First, you should use the %a format with fprintf and fscanf. This is what it was designed for, and the C standard requires it to work (reproduce the original number) if the implementation uses binary floating-point.
Failing that, you should print a float with at least FLT_DECIMAL_DIG significant digits and a double with at least DBL_DECIMAL_DIG significant digits. Those constants are defined in <float.h> and are defined:
… number of decimal digits, n, such that any floating-point number with p radix b digits can be rounded to a floating-point number with n decimal digits and back again without change to the value,… [b is the base used for the floating-point format, defined in FLT_RADIX, and p is the number of base-b digits in the format.]
For example:
printf("%.*g\n", FLT_DECIMAL_DIG, 1.f/3);
or:
#define QuoteHelper(x) #x
#define Quote(x) QuoteHelper(x)
…
printf("%." Quote(FLT_DECIMAL_DIG) "g\n", 1.f/3);
In C++, these constants are defined in <limits> as std::numeric_limits<Type>::max_digits10, where Type is float or double or another floating-point type.

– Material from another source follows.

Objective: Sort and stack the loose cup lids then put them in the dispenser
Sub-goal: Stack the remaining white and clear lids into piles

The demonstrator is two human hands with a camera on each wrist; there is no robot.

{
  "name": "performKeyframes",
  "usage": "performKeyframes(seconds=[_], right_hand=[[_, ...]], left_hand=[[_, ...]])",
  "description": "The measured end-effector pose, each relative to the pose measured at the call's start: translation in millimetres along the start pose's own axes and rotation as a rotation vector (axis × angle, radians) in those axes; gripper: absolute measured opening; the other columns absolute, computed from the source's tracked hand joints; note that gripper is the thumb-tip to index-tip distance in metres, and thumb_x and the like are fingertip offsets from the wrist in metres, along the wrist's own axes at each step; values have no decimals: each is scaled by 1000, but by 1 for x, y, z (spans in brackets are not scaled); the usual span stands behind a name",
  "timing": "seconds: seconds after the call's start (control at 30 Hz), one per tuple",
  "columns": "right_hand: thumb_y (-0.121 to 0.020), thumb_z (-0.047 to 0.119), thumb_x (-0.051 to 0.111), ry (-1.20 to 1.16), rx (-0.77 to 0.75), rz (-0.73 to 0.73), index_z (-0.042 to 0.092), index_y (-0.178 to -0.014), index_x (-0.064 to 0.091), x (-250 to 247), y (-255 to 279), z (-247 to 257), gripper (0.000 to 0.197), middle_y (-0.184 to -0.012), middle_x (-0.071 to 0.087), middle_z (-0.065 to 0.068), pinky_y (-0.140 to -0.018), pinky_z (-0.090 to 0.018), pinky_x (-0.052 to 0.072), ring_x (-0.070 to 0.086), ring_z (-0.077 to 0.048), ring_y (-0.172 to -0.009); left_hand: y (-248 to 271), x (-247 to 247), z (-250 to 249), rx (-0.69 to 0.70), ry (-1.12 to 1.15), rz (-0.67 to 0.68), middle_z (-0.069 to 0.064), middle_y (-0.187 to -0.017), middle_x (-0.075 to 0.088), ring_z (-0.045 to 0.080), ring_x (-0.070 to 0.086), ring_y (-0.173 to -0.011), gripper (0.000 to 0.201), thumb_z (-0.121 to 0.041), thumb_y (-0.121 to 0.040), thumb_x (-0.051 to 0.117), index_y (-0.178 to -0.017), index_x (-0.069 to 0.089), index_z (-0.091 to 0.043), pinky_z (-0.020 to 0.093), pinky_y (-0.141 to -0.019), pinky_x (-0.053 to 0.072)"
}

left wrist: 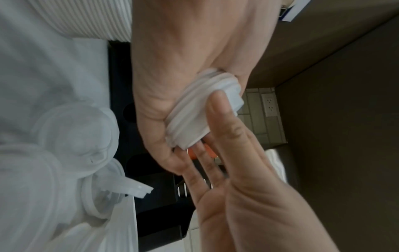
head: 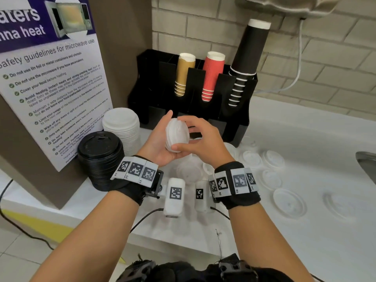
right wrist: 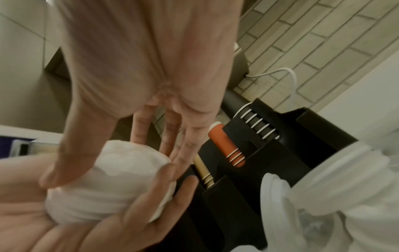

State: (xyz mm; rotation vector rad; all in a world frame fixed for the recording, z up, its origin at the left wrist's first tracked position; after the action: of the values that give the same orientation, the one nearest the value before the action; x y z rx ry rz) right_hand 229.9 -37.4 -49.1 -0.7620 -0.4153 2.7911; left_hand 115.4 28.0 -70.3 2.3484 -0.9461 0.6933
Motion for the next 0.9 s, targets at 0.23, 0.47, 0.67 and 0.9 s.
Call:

Note that the C standard only recommends that such a round-trip through a decimal numeral work; it does not require it. For example, C 2018 5.2.4.2.2 15 says, under the heading “Recommended practice”:
Conversion from (at least) double to decimal with DECIMAL_DIG digits and back should be the identity function. [DECIMAL_DIG is the equivalent of FLT_DECIMAL_DIG or DBL_DECIMAL_DIG for the widest floating-point format supported in the implementation.]
In contrast, if you use %a, and FLT_RADIX is a power of two (meaning the implementation uses a floating-point base that is two, 16, or another power of two), then C standard requires that the result of scanning the numeral produced with %a equals the original number.

I need the scanned float to end up being exactly, identical to the original value.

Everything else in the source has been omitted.